▶ [Task brief]
Please keep to the lines below from the one with "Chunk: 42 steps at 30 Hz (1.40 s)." through the one with "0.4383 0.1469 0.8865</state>", and restate them word for word, ends included.

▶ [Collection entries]
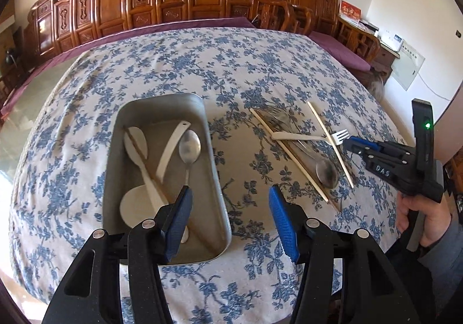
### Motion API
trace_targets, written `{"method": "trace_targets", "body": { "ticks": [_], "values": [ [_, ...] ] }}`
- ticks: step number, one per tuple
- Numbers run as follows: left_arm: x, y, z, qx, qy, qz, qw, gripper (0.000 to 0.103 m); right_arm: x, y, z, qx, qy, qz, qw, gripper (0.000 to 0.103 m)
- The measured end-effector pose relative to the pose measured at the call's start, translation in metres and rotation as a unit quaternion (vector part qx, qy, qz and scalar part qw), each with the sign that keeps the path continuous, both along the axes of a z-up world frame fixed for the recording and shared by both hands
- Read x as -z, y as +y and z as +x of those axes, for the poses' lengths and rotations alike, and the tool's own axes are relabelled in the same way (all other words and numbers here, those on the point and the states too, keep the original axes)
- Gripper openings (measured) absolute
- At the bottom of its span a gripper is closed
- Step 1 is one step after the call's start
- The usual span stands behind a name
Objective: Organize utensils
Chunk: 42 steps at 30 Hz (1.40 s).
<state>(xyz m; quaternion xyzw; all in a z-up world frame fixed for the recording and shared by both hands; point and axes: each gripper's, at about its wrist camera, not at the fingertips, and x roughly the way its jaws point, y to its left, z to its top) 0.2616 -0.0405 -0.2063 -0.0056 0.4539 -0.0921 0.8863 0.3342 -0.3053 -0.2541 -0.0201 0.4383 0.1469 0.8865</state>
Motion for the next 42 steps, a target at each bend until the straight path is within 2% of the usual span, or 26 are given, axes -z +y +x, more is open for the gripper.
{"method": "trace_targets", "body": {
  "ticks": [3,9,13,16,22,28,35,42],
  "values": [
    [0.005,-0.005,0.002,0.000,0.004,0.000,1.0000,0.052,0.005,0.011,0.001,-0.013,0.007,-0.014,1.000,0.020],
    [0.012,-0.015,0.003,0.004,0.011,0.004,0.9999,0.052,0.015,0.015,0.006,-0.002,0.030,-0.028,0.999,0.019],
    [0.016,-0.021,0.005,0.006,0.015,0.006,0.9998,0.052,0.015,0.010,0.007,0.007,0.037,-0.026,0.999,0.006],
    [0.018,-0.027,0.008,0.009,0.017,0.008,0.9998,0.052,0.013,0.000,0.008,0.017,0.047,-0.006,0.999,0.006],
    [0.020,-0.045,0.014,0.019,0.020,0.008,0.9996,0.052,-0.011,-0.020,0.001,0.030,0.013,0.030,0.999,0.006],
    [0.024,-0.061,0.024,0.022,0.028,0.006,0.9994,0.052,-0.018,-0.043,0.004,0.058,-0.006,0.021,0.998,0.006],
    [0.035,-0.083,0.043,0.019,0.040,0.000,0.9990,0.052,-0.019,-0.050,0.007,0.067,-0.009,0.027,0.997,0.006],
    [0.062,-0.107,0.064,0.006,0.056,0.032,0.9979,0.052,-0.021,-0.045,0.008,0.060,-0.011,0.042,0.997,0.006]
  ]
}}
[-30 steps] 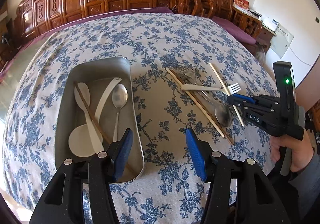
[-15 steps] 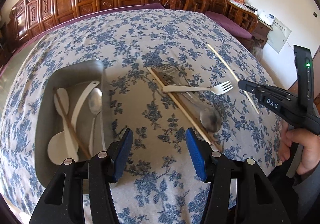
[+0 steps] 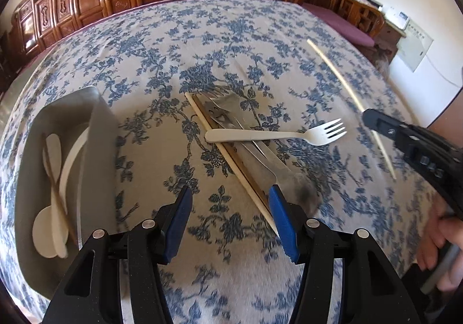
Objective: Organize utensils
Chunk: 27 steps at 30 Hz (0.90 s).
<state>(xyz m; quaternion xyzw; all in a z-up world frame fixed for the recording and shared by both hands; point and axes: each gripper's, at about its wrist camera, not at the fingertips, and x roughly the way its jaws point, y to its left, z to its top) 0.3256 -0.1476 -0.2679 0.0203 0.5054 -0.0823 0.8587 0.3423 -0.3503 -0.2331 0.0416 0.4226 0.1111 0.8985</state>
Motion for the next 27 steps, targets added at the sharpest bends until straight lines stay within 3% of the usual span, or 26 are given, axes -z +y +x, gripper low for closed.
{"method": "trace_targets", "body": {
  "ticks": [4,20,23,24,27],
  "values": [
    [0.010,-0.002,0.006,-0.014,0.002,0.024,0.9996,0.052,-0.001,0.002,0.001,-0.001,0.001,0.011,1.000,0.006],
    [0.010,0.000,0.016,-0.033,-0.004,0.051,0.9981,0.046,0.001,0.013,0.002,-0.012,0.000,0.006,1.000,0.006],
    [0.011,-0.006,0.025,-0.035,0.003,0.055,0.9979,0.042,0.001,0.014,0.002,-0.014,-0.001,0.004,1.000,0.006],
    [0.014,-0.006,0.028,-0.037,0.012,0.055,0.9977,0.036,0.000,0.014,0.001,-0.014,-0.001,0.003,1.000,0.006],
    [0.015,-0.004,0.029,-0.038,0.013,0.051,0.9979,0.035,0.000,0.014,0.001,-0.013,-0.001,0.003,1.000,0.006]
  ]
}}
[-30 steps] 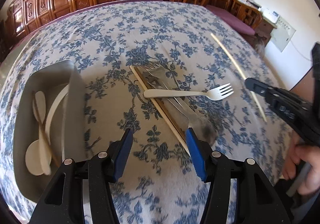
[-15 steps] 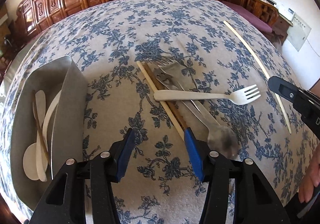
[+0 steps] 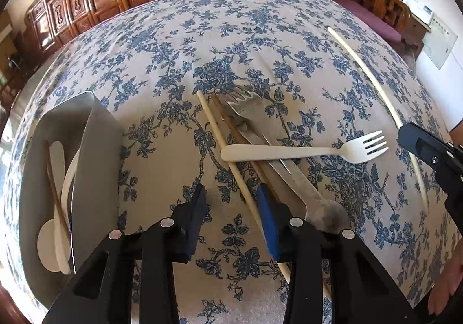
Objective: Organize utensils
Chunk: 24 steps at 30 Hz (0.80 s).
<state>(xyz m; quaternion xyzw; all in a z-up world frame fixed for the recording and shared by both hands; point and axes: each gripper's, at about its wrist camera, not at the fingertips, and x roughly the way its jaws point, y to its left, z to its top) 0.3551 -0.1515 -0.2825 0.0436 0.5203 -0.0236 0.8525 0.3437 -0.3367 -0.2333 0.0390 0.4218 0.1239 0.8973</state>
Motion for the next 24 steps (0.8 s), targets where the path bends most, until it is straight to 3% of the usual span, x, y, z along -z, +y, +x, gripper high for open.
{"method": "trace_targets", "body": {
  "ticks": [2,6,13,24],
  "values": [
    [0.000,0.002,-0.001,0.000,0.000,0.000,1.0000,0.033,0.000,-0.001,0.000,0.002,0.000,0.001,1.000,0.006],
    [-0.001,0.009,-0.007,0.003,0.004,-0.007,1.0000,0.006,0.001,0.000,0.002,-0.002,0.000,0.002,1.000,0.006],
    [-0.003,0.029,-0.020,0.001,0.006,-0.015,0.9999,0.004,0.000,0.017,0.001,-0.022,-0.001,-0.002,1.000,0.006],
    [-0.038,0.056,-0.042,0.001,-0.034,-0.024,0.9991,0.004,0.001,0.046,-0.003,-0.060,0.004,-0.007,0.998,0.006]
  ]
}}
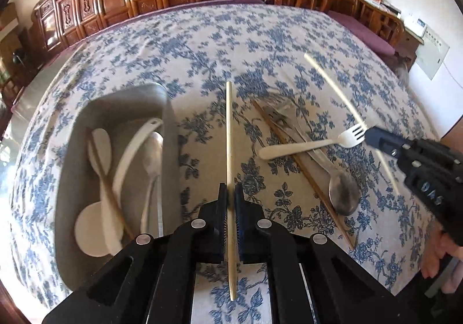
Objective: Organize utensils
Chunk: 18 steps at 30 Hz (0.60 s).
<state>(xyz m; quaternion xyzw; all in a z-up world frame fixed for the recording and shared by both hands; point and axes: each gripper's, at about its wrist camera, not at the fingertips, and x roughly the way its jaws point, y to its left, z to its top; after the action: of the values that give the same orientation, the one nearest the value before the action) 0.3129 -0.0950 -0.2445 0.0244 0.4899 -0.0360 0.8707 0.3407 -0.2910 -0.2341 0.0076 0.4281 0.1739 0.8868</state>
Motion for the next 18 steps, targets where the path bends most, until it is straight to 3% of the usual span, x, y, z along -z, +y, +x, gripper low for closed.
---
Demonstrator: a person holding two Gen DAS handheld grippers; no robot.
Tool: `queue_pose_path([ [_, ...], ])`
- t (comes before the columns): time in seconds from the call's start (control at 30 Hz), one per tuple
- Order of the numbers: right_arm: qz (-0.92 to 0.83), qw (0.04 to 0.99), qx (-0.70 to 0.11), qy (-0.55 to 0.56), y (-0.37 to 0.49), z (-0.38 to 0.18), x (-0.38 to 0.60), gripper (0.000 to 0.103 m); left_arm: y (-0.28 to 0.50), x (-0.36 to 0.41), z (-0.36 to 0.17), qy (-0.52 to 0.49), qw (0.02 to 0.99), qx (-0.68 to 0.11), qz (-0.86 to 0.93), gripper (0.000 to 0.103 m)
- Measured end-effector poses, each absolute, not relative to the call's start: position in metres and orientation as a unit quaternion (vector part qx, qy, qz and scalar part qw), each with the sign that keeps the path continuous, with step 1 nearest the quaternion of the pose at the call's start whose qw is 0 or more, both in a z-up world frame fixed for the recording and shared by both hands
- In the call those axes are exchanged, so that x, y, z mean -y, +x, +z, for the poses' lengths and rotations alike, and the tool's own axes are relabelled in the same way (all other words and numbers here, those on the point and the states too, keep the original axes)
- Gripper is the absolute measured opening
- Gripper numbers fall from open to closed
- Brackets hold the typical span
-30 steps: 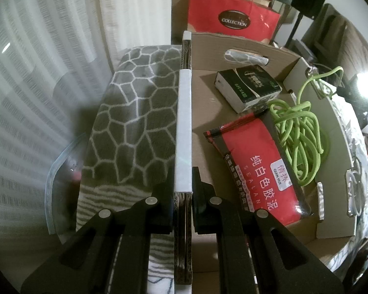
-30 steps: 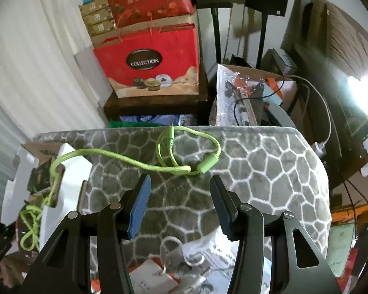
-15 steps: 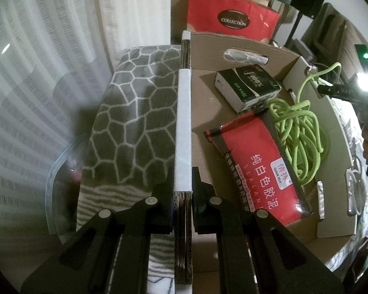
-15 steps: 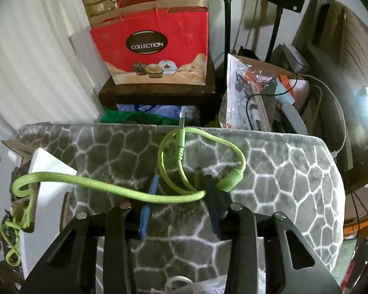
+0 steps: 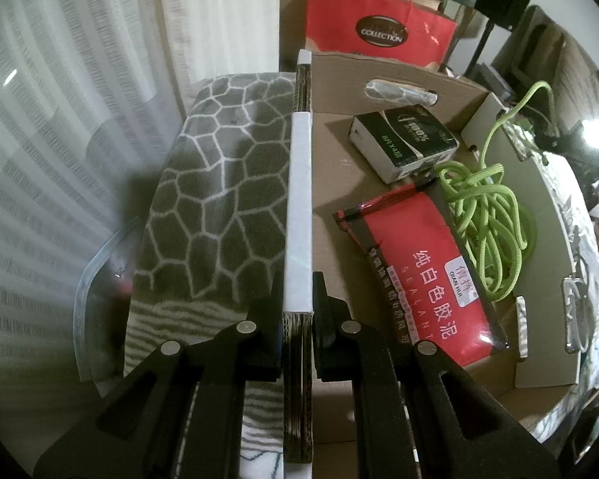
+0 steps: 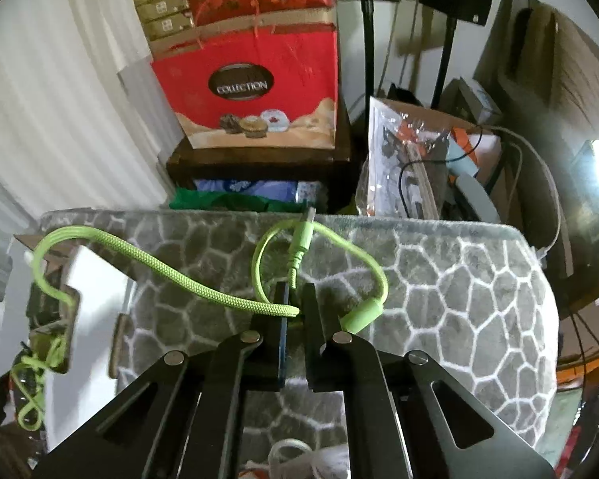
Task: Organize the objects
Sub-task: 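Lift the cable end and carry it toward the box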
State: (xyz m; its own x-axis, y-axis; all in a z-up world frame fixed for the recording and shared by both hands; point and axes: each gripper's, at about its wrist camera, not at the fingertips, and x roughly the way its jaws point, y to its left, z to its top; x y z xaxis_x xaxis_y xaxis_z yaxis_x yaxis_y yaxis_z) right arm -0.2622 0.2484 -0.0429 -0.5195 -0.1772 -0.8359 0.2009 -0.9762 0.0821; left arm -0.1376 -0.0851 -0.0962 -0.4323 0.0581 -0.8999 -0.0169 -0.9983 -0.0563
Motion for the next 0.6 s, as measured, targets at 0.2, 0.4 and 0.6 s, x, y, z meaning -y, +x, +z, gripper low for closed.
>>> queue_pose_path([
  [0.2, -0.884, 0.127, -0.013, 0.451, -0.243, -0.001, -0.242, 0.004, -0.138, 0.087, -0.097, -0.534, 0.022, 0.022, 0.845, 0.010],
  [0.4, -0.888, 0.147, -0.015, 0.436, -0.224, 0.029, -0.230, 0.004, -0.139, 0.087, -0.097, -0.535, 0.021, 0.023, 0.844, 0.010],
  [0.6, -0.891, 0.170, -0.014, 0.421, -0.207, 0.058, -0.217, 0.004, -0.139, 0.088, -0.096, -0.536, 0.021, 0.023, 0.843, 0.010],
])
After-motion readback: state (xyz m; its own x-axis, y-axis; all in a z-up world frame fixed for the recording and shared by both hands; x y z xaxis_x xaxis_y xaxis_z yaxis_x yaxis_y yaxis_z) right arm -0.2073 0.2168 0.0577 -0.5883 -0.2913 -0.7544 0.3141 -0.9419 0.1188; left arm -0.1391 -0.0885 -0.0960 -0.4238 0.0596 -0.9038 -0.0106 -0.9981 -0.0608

▶ [Answer to the exercise]
Chunk: 42 steps at 30 Hz (1.40 s).
<state>(xyz m; quaternion xyzw; all in a z-up world frame fixed for the recording and shared by both hands; point and axes: each gripper's, at about its wrist camera, not at the fingertips, and x roughly the way its jaws point, y to its left, z to its top) 0.2616 -0.0405 -0.2063 -0.0056 0.4539 -0.0921 0.8863 0.3342 -0.3053 -0.2541 -0.0201 0.4383 0.1469 0.8865</state>

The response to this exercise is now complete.